Thank you, that is def what I have been doing. I say "I will trade you a back rub for some cuddling" and he has been open to that. It's just... I'm a woman and I find him so attractive so it's hard for me not to want to make love to him. Ugh... but I have always been like that. I can't stop thinking about him... naked. 

Is flirting okay? Like grabbing his butt and showing cleavage and winking and sexy smiles and stuff? I have been doing that a lot.. looking him in the eyes and what not. He seems receptive and likes the playfulness... so I'm gonna keep at it cuz it's fun hehe.


----------



## wilson (Nov 5, 2012)

melissa8585 said:


> Is flirting okay? Like grabbing his butt and showing cleavage and winking and sexy smiles and stuff? I have been doing that a lot.. looking him in the eyes and what not. He seems receptive and likes the playfulness... so I'm gonna keep at it cuz it's fun hehe.


In my relationship, that would be so uncharacteristic that it would probably feel like a manipulation tactic. How much of that was normal in your relationship? It sounds like it's working well for you. The key would be is if it seems like it's a natural part of your relationship and will continue on even after he comes back. He sounds receptive and your motivations sound genuine--you're doing it because you want him rather than trying to trick him--so I think it's having the right affect.

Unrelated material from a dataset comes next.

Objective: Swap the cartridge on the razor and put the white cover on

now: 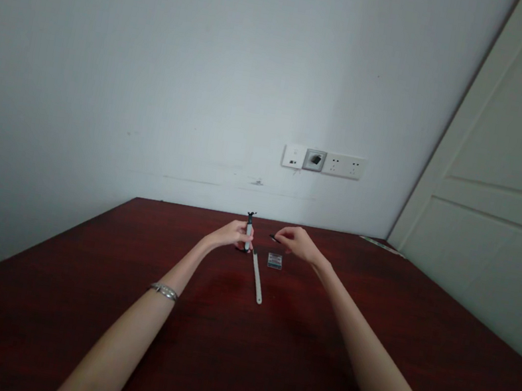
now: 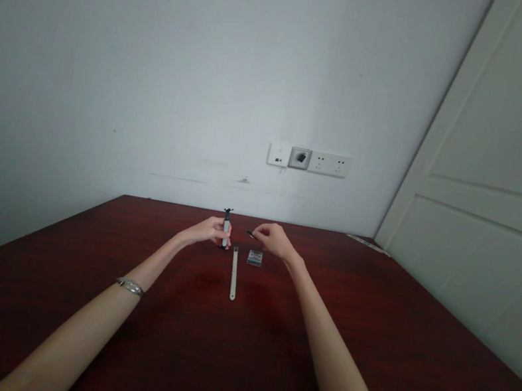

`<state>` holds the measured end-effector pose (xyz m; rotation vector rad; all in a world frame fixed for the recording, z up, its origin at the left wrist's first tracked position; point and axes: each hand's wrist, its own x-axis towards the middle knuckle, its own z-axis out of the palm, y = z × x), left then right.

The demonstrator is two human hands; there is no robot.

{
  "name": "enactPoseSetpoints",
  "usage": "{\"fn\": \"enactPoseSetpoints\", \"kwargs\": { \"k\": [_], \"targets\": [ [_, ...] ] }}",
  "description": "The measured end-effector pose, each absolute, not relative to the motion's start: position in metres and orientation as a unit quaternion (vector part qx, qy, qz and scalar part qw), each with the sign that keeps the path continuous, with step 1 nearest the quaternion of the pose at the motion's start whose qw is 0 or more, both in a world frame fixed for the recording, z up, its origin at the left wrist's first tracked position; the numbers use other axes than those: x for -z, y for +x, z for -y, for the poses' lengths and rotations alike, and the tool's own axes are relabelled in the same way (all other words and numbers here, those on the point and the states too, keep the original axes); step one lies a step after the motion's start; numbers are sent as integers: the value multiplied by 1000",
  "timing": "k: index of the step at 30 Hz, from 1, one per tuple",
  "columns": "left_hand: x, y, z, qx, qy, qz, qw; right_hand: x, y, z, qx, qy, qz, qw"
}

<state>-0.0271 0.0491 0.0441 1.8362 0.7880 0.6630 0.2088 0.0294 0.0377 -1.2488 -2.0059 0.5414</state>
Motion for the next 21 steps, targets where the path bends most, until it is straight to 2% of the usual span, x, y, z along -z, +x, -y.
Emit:
{"fn": "enactPoseSetpoints", "kwargs": {
  "k": [6, 21],
  "targets": [
    [-42, -27, -50, -291, 745, -311, 513, -54, 192, -16, -270, -444, 763, 385],
    [-47, -22, -47, -290, 740, -288, 534, -53, 180, -8, -277, -435, 777, 361]
  ]
}}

Did you ever see the movie "Groundhog Day"? In that movie, Bill Murray lived the same day over and over and over. He wanted a specific girl, so each day he would try different tactics to win her over. If something didn't work one day, he tried something different the next day. Eventually he had it all worked out of what steps to try--make a snowman, eat ice cream, etc. (I can't remember the exact steps). But he was just going through the motions because he wanted to win, it felt forced, and she was creeped out. Only when he really opened his heart and followed his emotions did he connect with her and she fell for him. I think that part of the movie really demonstrates the difference between doing romantic gestures to win versus doing them because that's what your heart wants to do. So keep listening to your heart and he'll know you really mean it.


----------



## sokillme (Jun 10, 2016)

melissa8585 said:


> I haven't been myself lately, depressed, angry, negative. He got tired of it and is done. I have been lacking confidence and I am working on bettering myself. We met with a counselor last night and even though he is fed up he seems to be willing to give us a chance. I have joined a gym, eating healthy and being more positive and confident. So now that I have made the changes for myself, I want to make the changes for our marriage.
> 
> I need to show him how much I care and I need to get that romantic spark back in our relationship. I miss being intimate terribly and I know that will take time.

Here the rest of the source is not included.